Il Tempio di Segesta è un tempio elimico dell’antica città di Segesta sito nell’area archeologica di Calatafimi Segesta in provincia di Trapani.
Il tempio, anche denominato “Tempio Grande”, è stato costruito durante l’ultimo trentennio del V secolo a.C. sulla cima di una collina a ovest della città, fuori dalle sue mura. Si tratta di un grande tempio periptero esastilo (ossia con sei colonne sul lato più corto, non scanalate). Sul lato lungo presenta invece quattordici colonne (in totale 36 quindi, alte 10 metri). L’attuale stato di conservazione presenta l’intero colonnato della peristasi, e si deve probabilmente al fatto che il tempio non ha mai avuto un tetto, elemento preponderante del deperimento dei monumenti.
Un periptero dorico-siceliota di 6×14 colonne, non venne ultimato probabilmente per conseguenza degli avvenimenti della fine del sec. V a.C. (del 409-408); un’altra teoria lo vuole così stranamente costruito perché destinato ad un culto non greco.

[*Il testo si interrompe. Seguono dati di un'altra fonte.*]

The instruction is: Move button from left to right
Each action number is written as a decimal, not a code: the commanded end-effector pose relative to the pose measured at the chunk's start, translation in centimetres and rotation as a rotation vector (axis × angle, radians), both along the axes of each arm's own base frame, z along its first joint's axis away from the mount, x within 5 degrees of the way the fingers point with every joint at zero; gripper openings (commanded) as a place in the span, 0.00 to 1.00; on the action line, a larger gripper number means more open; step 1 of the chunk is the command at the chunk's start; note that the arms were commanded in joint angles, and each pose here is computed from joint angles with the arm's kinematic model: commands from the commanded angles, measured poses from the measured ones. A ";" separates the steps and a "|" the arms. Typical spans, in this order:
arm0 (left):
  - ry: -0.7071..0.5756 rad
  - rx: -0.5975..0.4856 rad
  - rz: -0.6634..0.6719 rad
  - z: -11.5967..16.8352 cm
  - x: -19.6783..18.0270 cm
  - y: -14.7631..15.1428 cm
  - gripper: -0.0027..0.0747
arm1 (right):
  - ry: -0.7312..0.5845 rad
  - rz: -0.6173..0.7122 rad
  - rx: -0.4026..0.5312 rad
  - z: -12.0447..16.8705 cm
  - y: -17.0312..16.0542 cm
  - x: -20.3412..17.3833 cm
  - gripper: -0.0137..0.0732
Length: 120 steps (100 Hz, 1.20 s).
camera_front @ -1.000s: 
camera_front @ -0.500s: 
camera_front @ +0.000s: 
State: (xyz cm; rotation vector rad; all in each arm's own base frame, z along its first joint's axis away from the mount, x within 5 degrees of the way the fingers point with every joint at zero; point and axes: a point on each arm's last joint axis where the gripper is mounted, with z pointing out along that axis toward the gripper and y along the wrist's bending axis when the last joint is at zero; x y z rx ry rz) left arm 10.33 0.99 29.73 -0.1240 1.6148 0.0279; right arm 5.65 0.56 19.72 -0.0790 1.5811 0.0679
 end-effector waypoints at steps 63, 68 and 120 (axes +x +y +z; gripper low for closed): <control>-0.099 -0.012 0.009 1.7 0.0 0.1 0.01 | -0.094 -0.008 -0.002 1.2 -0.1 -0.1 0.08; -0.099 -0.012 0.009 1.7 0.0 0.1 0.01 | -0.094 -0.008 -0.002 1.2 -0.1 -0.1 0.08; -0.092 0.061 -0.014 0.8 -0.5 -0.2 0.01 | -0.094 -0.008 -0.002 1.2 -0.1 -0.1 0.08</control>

Il tempio segue i canoni dell’architettura classica delle città siceliote, specie di Selinunte, non disconoscendo i modelli attici. Non sappiamo a quale divinità esso fosse stato dedicato, né è stato individuato l’altare; tuttavia, modeste strutture di un semplice edificio sacro, individuate nel corso delle esplorazioni condotte all’interno del tempio, ci riportano certamente ad un antico culto.